§ **TASK OBJECTIVE**
Please state the number of lines in the listing that contain the word "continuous", and nothing else.

§ **RECORDS PROVIDED**
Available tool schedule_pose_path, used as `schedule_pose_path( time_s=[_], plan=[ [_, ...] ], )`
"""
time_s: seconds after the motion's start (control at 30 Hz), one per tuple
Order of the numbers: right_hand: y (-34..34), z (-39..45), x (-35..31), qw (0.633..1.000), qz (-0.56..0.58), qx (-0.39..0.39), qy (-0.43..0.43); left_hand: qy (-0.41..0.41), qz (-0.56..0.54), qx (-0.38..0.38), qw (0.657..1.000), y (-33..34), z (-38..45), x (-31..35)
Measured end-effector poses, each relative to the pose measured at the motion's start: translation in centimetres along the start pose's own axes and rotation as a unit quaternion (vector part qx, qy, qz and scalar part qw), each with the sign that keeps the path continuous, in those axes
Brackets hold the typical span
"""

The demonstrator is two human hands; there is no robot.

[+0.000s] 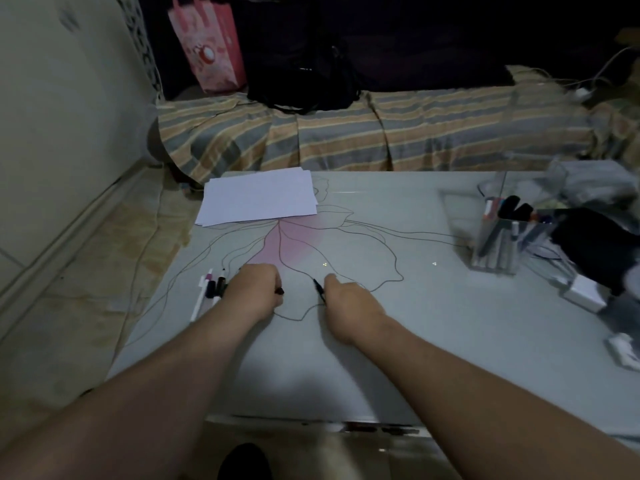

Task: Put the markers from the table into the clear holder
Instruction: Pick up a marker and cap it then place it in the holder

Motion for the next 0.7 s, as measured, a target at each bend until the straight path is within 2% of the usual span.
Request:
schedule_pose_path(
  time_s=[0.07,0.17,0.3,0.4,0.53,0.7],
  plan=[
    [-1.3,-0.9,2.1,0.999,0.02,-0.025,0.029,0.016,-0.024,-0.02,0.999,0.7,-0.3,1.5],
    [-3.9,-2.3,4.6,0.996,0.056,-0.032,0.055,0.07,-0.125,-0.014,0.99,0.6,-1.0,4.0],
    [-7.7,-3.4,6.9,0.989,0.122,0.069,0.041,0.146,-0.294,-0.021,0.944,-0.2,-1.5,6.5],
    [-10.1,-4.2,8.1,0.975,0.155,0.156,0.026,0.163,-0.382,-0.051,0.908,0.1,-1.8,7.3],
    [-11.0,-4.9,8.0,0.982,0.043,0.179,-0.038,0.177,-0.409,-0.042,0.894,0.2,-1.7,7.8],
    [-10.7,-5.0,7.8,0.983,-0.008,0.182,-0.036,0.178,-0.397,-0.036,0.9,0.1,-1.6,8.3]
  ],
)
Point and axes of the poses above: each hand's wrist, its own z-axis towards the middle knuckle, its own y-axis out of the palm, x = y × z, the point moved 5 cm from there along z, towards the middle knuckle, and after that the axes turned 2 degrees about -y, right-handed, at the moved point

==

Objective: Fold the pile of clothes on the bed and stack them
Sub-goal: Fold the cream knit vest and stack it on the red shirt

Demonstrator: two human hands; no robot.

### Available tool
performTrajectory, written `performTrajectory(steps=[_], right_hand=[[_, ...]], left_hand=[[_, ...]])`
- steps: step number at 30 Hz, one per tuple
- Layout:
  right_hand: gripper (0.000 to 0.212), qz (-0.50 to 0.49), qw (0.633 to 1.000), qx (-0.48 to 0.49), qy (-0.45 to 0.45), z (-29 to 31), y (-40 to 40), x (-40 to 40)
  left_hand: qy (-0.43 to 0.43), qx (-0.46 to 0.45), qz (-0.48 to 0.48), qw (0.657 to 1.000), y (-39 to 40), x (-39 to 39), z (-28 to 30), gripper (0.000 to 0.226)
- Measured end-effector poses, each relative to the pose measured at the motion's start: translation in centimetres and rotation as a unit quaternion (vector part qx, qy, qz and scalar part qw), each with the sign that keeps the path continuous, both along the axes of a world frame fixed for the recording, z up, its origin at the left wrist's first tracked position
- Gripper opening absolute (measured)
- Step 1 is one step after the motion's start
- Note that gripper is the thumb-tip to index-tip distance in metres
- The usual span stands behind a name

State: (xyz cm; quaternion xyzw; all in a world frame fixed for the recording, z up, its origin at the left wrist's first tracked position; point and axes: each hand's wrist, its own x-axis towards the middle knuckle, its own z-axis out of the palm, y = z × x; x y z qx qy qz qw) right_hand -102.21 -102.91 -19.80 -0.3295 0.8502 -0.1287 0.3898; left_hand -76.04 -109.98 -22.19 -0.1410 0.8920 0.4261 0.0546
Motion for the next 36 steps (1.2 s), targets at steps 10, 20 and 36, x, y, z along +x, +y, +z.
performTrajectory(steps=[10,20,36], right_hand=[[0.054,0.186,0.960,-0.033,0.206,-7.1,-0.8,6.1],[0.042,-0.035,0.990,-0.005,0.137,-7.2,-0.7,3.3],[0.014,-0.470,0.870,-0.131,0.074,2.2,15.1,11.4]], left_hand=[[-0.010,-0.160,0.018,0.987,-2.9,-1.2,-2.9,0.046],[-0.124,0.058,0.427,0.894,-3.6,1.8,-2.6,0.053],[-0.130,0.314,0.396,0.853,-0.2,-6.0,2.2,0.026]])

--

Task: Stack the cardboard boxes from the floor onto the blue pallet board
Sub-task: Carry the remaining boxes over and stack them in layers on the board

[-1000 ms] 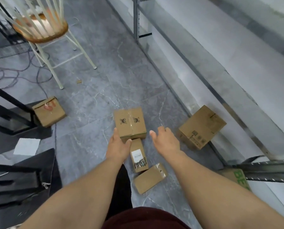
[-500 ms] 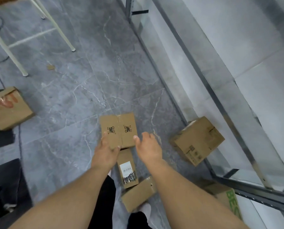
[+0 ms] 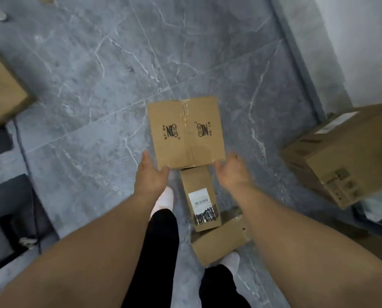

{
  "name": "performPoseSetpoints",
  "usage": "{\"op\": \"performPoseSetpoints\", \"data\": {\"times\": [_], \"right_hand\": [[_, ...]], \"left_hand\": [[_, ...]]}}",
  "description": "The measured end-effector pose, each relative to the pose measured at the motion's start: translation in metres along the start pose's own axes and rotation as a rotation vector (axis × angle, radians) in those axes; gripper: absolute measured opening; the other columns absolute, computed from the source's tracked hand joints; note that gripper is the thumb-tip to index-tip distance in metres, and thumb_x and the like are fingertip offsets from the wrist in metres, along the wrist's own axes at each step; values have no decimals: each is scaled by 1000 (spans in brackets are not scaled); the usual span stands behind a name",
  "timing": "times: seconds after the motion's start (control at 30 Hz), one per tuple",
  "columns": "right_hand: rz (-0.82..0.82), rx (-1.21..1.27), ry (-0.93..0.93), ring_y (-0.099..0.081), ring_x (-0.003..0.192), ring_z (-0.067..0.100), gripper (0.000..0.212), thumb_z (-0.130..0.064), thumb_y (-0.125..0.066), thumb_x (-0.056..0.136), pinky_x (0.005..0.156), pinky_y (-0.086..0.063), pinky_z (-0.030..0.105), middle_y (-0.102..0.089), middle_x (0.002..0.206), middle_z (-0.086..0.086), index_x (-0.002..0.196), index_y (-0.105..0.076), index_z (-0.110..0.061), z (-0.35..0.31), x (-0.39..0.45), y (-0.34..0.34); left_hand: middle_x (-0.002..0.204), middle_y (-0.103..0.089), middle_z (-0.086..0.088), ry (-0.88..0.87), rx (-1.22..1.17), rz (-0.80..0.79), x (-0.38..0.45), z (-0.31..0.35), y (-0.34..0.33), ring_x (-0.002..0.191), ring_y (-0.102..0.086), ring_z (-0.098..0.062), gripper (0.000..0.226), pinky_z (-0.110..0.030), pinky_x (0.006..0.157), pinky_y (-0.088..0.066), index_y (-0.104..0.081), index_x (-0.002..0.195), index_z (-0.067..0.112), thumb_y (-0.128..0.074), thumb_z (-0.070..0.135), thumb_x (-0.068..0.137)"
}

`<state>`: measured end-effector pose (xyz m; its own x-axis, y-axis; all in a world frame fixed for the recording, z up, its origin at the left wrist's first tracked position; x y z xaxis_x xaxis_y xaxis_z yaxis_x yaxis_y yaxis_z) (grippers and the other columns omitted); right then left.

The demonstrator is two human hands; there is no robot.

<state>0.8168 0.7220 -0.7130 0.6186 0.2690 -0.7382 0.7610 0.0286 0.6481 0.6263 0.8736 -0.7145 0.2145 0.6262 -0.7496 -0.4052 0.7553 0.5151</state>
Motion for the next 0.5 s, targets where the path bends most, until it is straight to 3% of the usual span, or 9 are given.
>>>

§ **OUTPUT FOR THIS EXERCISE**
2